Glen Allan, Miss., with a population of roughly 300, is so small, Lillie Ayers jokes, that no one even calls it a city. But during the 1950s and ’60s, Jake Ayers stirred things up when he challenged public school educators, and again later when he set in motion a legal battle that would put Glen Allan, if not on the map, on the minds of those who monitored higher education.

Chambliss was not long out of the prominent Howard University School of Law when he befriended Jake Ayers and decided to help him take on the state. But even then, Chambliss already had taken on at least 50 desegregation cases in his work at Mississippi’s Legal Services.

Jake Ayers was infamous for his public challenge of the state’s segregated public school system. “Jake realized that colleges and universities may be in the same shape that he found public schools to be in,” Lillie Ayers remembers. “That’s when he decided to file the suit.”

This Black man’s battle for equal education was fraught with intermittent danger, but it was waged with courage and determination. Ayers’ activism got the father of eight fired in 1955 from his job at the Greenville Mill, and brought a burning cross to his family’s small front lawn. But the flames didn’t extinguish his fight.

Years later, in 1986, an accidental fire consumed the Ayers’ longtime family home in Glen Allan. Every news clip and piece of memorabilia of the litigation was destroyed. But the fire didn’t erase the memories Lillie Ayers thoughtfully ushers forth with vivid detail when asked about the 30-year-old case that bears her family’s name.

Jake Ayers took to calling Alvin Chambliss, the Mississippi born, city-trained lawyer, his “torney.” Ayers wasn’t a passive client. He wanted to know what Chambliss was plotting at every turn in the case.

Chambliss, once a star Jackson State linebacker, could have taken his Hall of Fame football career to the pros like many of his teammates, but he didn’t.

Practicing law and “uplifting the race,” Chambliss says, were always his childhood callings, not a career in football.

Chambliss often utters the name of his “hero,” Thurgood Marshall, when he speaks of Ayers and the case’s ability to set a precedent for transforming higher education access for Black students across the nation.

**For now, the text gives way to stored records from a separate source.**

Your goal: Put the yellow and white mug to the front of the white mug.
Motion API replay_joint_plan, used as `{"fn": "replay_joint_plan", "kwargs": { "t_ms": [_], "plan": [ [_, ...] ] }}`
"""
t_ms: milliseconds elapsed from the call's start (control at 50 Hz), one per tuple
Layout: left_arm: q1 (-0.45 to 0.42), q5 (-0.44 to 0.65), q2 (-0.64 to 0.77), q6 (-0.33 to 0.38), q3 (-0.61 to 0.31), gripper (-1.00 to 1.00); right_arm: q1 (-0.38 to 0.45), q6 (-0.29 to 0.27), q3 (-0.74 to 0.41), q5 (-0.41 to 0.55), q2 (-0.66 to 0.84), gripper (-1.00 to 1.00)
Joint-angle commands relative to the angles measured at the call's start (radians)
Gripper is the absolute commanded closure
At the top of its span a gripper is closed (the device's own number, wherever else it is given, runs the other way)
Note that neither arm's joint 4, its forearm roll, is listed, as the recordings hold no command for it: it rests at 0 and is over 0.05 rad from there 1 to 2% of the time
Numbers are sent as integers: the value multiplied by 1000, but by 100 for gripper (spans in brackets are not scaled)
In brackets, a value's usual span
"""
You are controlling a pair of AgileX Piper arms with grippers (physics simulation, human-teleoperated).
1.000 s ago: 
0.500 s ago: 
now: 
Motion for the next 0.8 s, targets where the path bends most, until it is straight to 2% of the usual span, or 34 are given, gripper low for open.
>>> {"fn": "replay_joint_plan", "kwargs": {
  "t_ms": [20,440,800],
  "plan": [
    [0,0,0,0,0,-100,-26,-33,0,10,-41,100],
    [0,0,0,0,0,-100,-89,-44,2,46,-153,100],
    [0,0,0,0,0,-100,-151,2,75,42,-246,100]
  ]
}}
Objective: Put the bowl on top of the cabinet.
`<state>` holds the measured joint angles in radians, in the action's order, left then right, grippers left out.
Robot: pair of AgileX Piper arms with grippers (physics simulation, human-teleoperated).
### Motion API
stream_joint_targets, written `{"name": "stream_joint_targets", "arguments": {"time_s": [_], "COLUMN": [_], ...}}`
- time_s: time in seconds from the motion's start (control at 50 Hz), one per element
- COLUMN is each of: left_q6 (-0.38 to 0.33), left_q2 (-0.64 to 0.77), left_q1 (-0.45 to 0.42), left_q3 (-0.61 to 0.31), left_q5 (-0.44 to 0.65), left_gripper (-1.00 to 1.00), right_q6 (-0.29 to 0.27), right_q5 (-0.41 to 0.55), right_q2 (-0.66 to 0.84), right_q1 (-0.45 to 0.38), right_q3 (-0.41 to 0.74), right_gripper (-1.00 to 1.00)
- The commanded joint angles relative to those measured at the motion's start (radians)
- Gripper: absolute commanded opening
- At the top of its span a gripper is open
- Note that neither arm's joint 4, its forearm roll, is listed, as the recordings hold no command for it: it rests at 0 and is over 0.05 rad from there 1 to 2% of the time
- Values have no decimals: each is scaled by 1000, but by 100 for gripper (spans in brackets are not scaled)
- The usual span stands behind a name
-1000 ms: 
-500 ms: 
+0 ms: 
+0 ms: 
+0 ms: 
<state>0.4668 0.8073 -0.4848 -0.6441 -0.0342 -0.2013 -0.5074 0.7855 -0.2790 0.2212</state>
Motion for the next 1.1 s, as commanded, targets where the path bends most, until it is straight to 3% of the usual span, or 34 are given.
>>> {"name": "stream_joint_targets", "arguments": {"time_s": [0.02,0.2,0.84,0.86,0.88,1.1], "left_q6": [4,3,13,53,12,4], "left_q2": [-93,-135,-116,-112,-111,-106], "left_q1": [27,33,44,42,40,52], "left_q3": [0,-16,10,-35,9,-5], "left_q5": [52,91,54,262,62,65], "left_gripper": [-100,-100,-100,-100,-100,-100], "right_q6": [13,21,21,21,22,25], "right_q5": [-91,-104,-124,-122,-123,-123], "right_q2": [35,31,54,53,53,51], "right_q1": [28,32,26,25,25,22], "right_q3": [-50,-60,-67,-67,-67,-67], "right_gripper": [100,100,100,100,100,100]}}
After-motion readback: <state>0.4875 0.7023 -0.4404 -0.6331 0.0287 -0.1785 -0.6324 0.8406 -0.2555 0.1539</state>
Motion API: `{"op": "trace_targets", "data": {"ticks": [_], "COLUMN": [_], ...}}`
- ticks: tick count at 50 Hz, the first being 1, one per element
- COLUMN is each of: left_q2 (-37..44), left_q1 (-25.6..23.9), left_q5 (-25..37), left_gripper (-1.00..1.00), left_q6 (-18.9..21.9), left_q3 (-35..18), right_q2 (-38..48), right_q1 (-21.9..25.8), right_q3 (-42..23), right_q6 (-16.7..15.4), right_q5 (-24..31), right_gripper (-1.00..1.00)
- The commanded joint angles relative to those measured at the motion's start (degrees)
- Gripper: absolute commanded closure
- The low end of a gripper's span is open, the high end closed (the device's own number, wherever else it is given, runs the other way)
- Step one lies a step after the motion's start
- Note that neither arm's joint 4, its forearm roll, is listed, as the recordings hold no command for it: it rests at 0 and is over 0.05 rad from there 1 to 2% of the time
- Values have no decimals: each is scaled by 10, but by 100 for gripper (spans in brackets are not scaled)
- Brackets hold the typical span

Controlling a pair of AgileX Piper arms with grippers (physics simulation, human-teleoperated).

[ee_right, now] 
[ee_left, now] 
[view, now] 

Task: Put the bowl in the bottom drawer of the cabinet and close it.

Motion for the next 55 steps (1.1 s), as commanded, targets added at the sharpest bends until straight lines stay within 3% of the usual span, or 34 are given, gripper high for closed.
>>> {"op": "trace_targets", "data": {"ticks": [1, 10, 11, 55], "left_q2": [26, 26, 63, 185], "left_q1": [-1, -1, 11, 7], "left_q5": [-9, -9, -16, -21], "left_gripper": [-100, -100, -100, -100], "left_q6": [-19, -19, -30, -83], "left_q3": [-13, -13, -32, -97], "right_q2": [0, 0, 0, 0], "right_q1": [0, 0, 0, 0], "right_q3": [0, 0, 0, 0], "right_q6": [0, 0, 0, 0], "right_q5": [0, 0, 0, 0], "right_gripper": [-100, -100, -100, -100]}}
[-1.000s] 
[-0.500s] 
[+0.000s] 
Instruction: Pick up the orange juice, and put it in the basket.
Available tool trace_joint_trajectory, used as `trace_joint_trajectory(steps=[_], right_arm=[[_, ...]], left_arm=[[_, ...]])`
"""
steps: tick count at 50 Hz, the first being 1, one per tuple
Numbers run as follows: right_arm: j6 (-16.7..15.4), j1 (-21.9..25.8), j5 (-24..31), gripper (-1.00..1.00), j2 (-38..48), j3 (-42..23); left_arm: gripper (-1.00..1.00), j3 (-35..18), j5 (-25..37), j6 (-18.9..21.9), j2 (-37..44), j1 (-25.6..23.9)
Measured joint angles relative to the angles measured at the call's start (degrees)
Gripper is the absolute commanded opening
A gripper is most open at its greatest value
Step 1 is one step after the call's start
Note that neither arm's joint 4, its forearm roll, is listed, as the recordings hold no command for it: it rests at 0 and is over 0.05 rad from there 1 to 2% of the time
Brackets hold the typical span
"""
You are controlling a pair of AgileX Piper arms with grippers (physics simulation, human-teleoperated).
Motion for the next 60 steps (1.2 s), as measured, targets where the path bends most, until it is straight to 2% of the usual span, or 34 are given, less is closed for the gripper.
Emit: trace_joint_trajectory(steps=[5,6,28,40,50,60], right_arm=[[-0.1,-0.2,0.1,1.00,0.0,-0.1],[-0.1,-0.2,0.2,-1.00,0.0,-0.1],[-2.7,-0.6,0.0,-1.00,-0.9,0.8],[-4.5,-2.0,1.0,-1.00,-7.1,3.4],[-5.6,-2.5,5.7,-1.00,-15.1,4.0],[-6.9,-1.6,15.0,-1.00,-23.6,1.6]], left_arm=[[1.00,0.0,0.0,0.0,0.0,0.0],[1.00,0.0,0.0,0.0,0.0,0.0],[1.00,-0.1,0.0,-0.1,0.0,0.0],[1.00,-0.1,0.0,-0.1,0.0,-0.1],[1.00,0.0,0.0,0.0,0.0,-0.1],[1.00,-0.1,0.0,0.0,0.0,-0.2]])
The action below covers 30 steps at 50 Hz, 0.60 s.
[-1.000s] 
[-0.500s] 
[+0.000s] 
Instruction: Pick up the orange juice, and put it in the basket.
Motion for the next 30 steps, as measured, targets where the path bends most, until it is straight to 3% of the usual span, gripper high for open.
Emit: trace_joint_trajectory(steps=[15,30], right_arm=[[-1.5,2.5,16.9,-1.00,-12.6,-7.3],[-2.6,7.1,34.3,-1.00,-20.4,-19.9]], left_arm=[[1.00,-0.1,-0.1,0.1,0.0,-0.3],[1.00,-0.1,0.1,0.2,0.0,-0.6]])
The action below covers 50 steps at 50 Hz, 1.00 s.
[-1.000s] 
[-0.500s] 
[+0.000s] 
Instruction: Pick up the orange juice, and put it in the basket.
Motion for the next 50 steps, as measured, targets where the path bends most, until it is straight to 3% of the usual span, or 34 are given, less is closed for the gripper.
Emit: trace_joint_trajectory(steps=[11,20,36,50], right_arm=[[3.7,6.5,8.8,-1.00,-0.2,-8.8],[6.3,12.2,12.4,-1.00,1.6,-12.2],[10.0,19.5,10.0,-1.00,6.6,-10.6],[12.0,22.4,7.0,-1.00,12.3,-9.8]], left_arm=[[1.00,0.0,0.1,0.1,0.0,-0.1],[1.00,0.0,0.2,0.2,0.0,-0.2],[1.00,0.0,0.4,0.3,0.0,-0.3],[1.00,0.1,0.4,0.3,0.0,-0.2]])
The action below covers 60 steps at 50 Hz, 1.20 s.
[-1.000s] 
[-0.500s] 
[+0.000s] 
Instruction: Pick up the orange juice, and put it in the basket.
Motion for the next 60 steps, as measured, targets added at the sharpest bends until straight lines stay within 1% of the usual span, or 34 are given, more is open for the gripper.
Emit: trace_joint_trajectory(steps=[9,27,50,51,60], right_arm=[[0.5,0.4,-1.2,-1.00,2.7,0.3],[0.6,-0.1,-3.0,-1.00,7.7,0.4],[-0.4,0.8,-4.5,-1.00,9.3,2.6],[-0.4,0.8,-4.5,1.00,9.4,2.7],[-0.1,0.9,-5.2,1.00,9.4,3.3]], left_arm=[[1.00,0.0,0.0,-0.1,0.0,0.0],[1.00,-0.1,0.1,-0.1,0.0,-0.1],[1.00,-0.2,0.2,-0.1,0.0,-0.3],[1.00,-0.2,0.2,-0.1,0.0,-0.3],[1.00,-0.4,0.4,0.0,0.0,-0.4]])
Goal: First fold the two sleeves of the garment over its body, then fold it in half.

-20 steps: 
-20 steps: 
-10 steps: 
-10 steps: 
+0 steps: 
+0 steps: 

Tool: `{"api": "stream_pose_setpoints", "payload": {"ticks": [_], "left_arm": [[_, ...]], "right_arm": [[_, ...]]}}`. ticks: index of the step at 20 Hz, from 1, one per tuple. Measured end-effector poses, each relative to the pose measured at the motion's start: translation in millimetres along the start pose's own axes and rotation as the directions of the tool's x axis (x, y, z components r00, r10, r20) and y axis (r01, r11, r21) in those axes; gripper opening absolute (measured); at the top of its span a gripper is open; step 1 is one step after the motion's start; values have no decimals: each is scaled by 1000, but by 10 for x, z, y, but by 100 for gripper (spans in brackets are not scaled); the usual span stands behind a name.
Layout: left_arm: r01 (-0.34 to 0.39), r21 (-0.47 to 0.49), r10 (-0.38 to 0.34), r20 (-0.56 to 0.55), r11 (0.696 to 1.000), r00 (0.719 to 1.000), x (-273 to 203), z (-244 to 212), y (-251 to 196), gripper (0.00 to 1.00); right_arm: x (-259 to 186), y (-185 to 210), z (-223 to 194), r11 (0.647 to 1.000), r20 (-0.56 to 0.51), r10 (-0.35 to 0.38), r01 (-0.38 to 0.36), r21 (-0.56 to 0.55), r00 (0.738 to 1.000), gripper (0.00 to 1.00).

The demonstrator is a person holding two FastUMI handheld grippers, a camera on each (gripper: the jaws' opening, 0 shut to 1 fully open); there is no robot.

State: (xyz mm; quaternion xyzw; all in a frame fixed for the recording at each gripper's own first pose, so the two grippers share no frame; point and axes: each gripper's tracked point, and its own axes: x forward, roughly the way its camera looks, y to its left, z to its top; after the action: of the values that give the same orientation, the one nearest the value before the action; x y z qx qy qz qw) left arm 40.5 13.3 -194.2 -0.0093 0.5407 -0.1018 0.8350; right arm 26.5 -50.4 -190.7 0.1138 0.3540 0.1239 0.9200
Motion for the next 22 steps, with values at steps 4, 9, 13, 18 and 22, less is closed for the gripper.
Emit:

Like Marshall, Chambliss blazed trails at Howard University’s law school and channeled concern for “the race” into action. While a Howard law student, Chambliss took his activism to the streets of Washington. It was the height of the civil rights movement and the resounding message of the day was “educate your own,” Chambliss recalls.

“It became clear to me then that the struggle was going to be about the mind, education and separate schools for Blacks,” Chambliss explains. That’s what thrust him and his classmates into the intersection of law and education with all of the zeal of firebrands. Further motivated by a belief that “the root problem of public education is not to educate Black people,” Chambliss says he and fellow law students decided to set up storefront Afro-centric schools for Washington’s Blacks.

Chambliss later harnessed that energy and took it with him back to his roots in Mississippi. Since his Howard law school days, Chambliss has become well-versed in education policy and activism. He is a staunch civil rights attorney and counts himself among a dying breed in the profession. He is not an educator, but the attorney, considered by some to be one of Black higher education’s best champions, rants and boasts about taking on the associations at One Dupont Circle, higher education’s powerhouse in the nation’s capital, legendary Black civil rights organizations or HBCUs’ advocacy organizations.

“I’m ready to debate with anyone in America on higher education policy,” Chambliss says.

But back in Glen Allan, Lillie Ayers knows this month is pivotal to the case as another appeal goes forward. But she says she takes comfort in knowing that whatever happens this year, “Alvin is still fighting for the plaintiffs.

“I believe in Al and I know he will continue until he’s exhausted every legal opportunity to support the fight,” Lillie Ayers says. “He has always been a fighter who would go after what our Black universities needed.”